Ensure VPN access, endpoint protection, and device management work globally. Some countries restrict VPN usage. Others have unreliable internet infrastructure. Employees in certain locations may need hardware security keys instead of SMS-based two-factor authentication. Update your incident response plan to account for employees in different time zones and jurisdictions.

WFA vs WFH vs Hybrid: Policy Comparison

Understanding the differences helps HR teams choose the right flexibility model for their organization.

Policy ElementWFHHybridWFA (Domestic)WFA (Global)
Location restrictionEmployee's home addressHome + officeAnywhere in countryApproved countries list
Tax complexityLow (single state)LowMedium (multi-state)High (multi-country)
Legal complexityLowLowMediumVery high
Talent pool expansionRegionalLocalNationalGlobal
Real estate needsReducedShared/flex spaceMinimalNone or minimal
Manager difficultyModerateModerateModerate-highHigh
Employee satisfactionHighMedium-highVery highVery high

Work from Anywhere Statistics [2026]

Key data points on the growth and impact of location-independent work policies globally.

67%
Of knowledge workers rate location flexibility as a top job decision factorMcKinsey, 2024
4.4%
Productivity increase observed in USPTO's work-from-anywhere program vs WFH-onlyHarvard Business School, 2023
170+
Countries offering digital nomad or remote worker visa programs in 2024Nomad List, 2024
20%
Reduction in attrition at Airbnb after implementing work-from-anywhere policyAirbnb, 2023

Frequently Asked Questions

Does work from anywhere mean employees can move to any country?

Not usually. Most WFA policies include an approved country list based on legal, tax, and compliance analysis. Employees can't just relocate to any country they want. They need to choose from locations where the company has verified it can legally employ them. Countries with complex labor laws, high PE risk, or data privacy restrictions are often excluded. The policy should clearly state which countries are approved and what the approval process looks like for relocations.

How do companies handle payroll for WFA employees in multiple countries?

Three main approaches exist. First, set up a legal entity in each country (expensive but gives full control). Second, use an Employer of Record (EOR) like Deel, Remote, or Papaya Global to legally employ workers in countries where you don't have entities. Third, classify workers as independent contractors (risky and often results in misclassification issues). Most companies use a combination: entities in their largest markets and EOR relationships for countries with fewer employees.

What happens if an employee creates permanent establishment risk?

If a tax authority determines that your employee's activities in their country constitute permanent establishment, your company becomes liable for corporate income tax in that jurisdiction. This can mean retroactive tax assessments, penalties, and mandatory financial filings. The best prevention is proactive: limit stays in any single country to under 183 days, avoid having senior decision-makers work from high-risk jurisdictions, and monitor employee locations through self-reporting systems.

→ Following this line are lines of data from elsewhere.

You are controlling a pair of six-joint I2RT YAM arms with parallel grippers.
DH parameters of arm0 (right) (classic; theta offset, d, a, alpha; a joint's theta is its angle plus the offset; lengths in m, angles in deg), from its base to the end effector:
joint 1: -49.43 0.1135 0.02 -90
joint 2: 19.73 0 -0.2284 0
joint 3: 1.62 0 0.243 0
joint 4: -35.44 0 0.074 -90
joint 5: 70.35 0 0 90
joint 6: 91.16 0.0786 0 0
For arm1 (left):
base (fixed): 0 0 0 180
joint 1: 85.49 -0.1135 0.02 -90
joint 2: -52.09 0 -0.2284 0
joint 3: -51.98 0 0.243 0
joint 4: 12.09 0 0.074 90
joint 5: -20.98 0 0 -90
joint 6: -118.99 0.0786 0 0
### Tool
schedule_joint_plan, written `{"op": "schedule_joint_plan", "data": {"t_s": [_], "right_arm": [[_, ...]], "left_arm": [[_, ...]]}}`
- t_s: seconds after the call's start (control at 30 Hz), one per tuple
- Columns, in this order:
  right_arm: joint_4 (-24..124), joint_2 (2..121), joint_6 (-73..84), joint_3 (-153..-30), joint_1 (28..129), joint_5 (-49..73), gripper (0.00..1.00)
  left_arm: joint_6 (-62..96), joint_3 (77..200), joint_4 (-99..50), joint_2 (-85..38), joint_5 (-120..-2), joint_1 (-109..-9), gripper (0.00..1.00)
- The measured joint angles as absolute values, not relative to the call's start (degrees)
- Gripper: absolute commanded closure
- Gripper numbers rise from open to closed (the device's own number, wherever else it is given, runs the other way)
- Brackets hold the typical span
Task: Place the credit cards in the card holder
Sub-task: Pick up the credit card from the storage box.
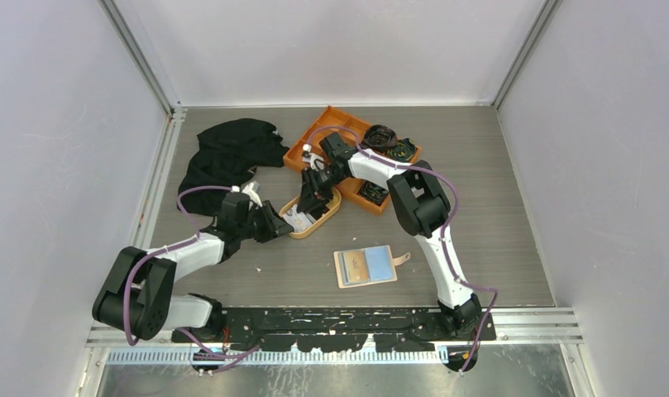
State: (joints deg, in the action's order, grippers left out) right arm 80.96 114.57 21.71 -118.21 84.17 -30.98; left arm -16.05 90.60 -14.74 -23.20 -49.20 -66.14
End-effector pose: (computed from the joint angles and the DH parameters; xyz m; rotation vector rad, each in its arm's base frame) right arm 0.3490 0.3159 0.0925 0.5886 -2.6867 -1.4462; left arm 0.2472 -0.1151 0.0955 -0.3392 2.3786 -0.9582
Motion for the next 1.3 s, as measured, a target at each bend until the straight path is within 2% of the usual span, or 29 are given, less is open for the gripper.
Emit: {"op": "schedule_joint_plan", "data": {"t_s": [0.53, 1.0, 1.3], "right_arm": [[79.8, 114.6, 22.7, -118.2, 84.1, -36.0, 0.69], [82.1, 114.6, 18.5, -118.6, 84.3, -31.4, 0.69], [78.9, 114.6, 22.5, -118.1, 85.4, -38.3, 0.71]], "left_arm": [[-16.0, 90.9, -15.1, -23.4, -48.7, -66.4, 0.70], [-15.7, 91.4, -15.6, -23.9, -48.5, -66.5, 0.70], [-15.6, 91.5, -15.3, -23.9, -48.4, -66.5, 0.71]]}}
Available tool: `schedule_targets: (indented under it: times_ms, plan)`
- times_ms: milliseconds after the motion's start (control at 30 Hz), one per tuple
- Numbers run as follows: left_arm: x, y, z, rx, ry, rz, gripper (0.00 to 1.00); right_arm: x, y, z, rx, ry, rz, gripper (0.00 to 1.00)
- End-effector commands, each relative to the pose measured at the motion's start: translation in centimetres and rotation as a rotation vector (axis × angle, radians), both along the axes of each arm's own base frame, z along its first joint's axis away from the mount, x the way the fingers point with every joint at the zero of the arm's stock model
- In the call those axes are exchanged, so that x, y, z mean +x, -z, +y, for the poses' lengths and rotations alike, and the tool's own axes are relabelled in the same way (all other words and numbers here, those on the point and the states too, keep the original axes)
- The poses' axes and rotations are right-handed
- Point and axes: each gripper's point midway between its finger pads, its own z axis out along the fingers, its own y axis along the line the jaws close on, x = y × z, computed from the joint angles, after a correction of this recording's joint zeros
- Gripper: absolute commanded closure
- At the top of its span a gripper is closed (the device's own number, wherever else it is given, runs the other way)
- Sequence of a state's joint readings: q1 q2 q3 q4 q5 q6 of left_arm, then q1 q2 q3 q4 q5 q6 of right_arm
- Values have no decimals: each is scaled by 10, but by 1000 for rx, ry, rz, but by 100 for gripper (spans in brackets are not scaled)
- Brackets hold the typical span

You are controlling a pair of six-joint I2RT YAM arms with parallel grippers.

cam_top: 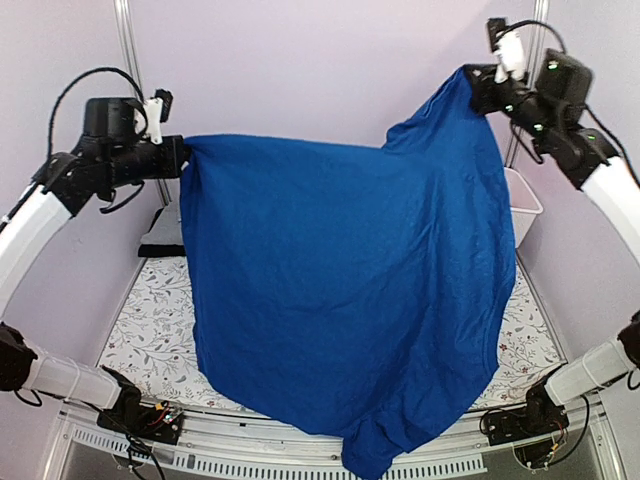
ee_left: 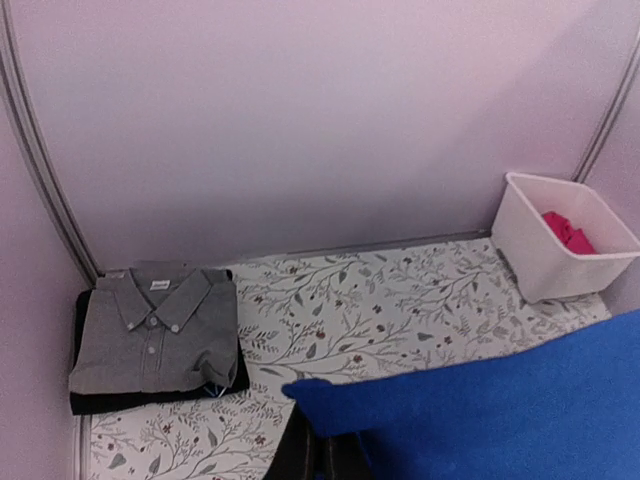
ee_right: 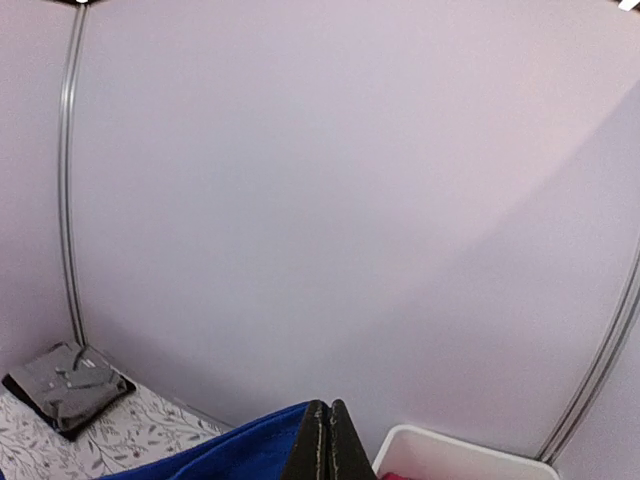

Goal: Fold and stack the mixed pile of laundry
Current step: Flatten out the crumpled T-shirt at the center of the board.

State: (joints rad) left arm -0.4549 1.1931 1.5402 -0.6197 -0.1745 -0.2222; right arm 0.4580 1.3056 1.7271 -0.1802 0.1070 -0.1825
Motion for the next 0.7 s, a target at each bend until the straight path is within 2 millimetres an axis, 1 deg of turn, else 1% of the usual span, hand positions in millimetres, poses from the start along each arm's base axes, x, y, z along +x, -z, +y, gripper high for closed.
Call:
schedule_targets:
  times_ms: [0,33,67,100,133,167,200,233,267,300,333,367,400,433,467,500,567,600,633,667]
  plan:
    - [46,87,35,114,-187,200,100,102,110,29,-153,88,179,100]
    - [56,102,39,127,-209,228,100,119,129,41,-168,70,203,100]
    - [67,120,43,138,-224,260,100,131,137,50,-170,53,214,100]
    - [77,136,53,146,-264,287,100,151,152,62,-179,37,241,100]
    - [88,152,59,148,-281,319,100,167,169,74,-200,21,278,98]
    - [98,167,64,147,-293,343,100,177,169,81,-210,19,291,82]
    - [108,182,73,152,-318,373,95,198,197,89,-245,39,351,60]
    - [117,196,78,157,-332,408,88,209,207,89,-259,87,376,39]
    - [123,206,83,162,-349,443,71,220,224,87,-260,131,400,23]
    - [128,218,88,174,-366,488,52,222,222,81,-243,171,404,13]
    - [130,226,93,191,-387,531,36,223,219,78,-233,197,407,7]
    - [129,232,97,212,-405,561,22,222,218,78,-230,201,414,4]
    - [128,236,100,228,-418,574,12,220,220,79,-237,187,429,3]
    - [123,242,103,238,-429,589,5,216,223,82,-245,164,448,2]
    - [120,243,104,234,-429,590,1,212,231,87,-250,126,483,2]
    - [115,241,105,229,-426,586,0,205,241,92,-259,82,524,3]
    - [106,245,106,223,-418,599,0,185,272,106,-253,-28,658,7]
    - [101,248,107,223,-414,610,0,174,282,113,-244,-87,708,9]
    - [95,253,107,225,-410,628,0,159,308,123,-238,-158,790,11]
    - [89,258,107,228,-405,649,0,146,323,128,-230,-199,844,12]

Can companies pay employees less if they move to a lower cost-of-living area?

Some companies do adjust compensation based on location ("geo-based pay"). GitLab, for example, uses a location factor that adjusts salaries based on the cost of labor in each market. Others (like Airbnb and Reddit) pay the same rate regardless of location. Both approaches have trade-offs. Geo-based pay saves money but can feel punitive to employees who relocate. Location-agnostic pay is simpler and more popular with employees but creates wide disparities in purchasing power across locations.

How do you maintain team cohesion with a WFA workforce?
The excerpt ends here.